The modern world is connected. Globalization has resulted in industries competing with counterparts in distant locations. Increased competition has led to a drive for efficiency and optimization in the race to remain profitable.

Digital Twins are one of the modern tools of trade available to finetune the manufacturing process for ever greater performance and profit. Today, Digital Twins are used to perform a huge variety of tasks and have entered into exciting new domains, use cases that are relied on every day to perform in a trustworthy manner.

At Irdeto, we recognize the importance of Digital Twins in the industrial space, so we have partnered with expert Digital Twin practitioners, fellow members of the Industrial Internet Consortium to co-author the “Digital Twins for Industrial Applications” white paper.

If you are exploring Digital Twins for the first time, this paper will give you an authoritative, vendor neutral, overview and introduction as you seek to find your way through the very complex connected smart manufacturing ecosystem.

As we get excited about what Digital Twins bring us, we tend to focus on the mechanics of the new optimization or the financial benefits. However, we tend to forget the risks that come from simply being connected.

No matter the nature of the digital twin, what is at stake and valuable is the data on the specific entity being modeled. It is therefore critical that all entities that make up the ecosystem can identify each other using sound cryptographic techniques and protocols. Further the enrolment of each member and their associated cryptographic identity is a critical aspects of system hygiene.

To help ensure the accuracy of any subsequent actions or calculations and the overall security of the system, it is critical that the Twin:

  • Only accepts data from authorized sources.
  • Only sends data to approved destinations.
  • Ensures that the data is not altered during transmission. The most up to date security protocols (such as TLS1.3) are used to secure the transfer of data between all entities in the ecosystem.
  • The data must be stored in a trustworthy manner and protected from being manipulated or deleted except by an authorized or approved person or entity. Data at rest requires the use of different cryptographic techniques, however this space is less standardized. The use of bit-locker (AES-XTS) is sound and widespread but this does not address this issue of authenticity, so the use of HMAC or CMAC is recommended to prevent the alteration of data at rest (even if it is encrypted).

However, by essence, Digital Twins provide some unique security problems.

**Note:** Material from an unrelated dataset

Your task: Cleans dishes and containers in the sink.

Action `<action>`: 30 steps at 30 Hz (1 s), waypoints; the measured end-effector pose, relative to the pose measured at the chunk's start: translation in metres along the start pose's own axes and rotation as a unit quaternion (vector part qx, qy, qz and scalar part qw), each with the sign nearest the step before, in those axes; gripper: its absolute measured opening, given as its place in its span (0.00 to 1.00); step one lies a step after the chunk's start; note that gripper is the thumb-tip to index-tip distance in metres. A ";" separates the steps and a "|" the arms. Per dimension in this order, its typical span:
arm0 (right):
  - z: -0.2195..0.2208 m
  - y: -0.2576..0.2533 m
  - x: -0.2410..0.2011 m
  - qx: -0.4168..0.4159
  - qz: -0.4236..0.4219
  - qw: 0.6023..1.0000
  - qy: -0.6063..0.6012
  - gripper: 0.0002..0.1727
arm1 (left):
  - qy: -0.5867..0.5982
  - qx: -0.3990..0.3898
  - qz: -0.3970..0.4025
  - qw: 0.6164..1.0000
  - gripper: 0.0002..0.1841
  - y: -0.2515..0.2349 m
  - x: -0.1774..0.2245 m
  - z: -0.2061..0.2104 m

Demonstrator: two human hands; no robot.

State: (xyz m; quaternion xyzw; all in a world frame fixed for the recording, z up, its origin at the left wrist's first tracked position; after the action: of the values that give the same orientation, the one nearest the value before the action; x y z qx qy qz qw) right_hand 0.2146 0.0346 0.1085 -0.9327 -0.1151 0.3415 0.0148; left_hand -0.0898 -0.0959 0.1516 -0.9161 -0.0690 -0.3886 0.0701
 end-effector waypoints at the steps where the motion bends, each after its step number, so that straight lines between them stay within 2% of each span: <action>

Often the cryptographic identity of the Digital Twin is tied to the hardware root of trust of the server or environment on which the digital twin operates. This makes it hard to keep track of the provenance of data as the cryptographic identity used is not constant as it changes each time the hardware is exchanged.

Ideally Digital Twins should have their own unique cryptographic identity independent from the platform on which they operate. Irdeto’s Whitebox cryptography is well suited to provide a hardware independent solution to help solve this problem.

The term ‘Digital Twin’ is a very overloaded and hijacked word both in today’s technology and marketing agendas. The types of Digital Twins range from ‘simple’ repositories of telemetry and other run time information to those that contain valuable intellectual property and operate in an insecure environment. Such ‘specialist’ Digital Twins therefore contain valuable intellectual property that requires protection.

Digital twins operate in the wild in real world industrial situations and often in untrustworthy environments. Irdeto’s software Protection technology enables providers of Digital Twin technology to protect the ‘secret sauce’ that sets your solution apart. This can range from analytic techniques to those systems that simulate some important part of the device being twined functionality (sometimes by using software drawn from the source code repository of the device being twined).

These connected systems come under attack for various other reasons. Attackers who wish to alter the functionality of the system (including the Digital Twin) for some nefarious purposes have to understand the system they wish to attack prior to mounting the attack.

Software protection transforms the software being protected, thereby making it much more difficult to understand and far harder to implement stable functional modifications. Software protection is multi-dimensional in that it seeks to address both static and dynamic (or run time) risks.

One of the goals of software protection is to reduce the number of successful attacks by raising the knowledge bar required to implement a successful attack.

We hope that this blog has helped you to think through some more advances security problems and concepts associated with Digital Twins in conjunction with the IIC’s “Digital Twins for Industrial Applications” white paper as you seek to better understand the Digital Twin domain itself. We, at Irdeto, would love to be part of your digital success story whether you are one of the small select band of people who craft Digital Twins or those who consume them.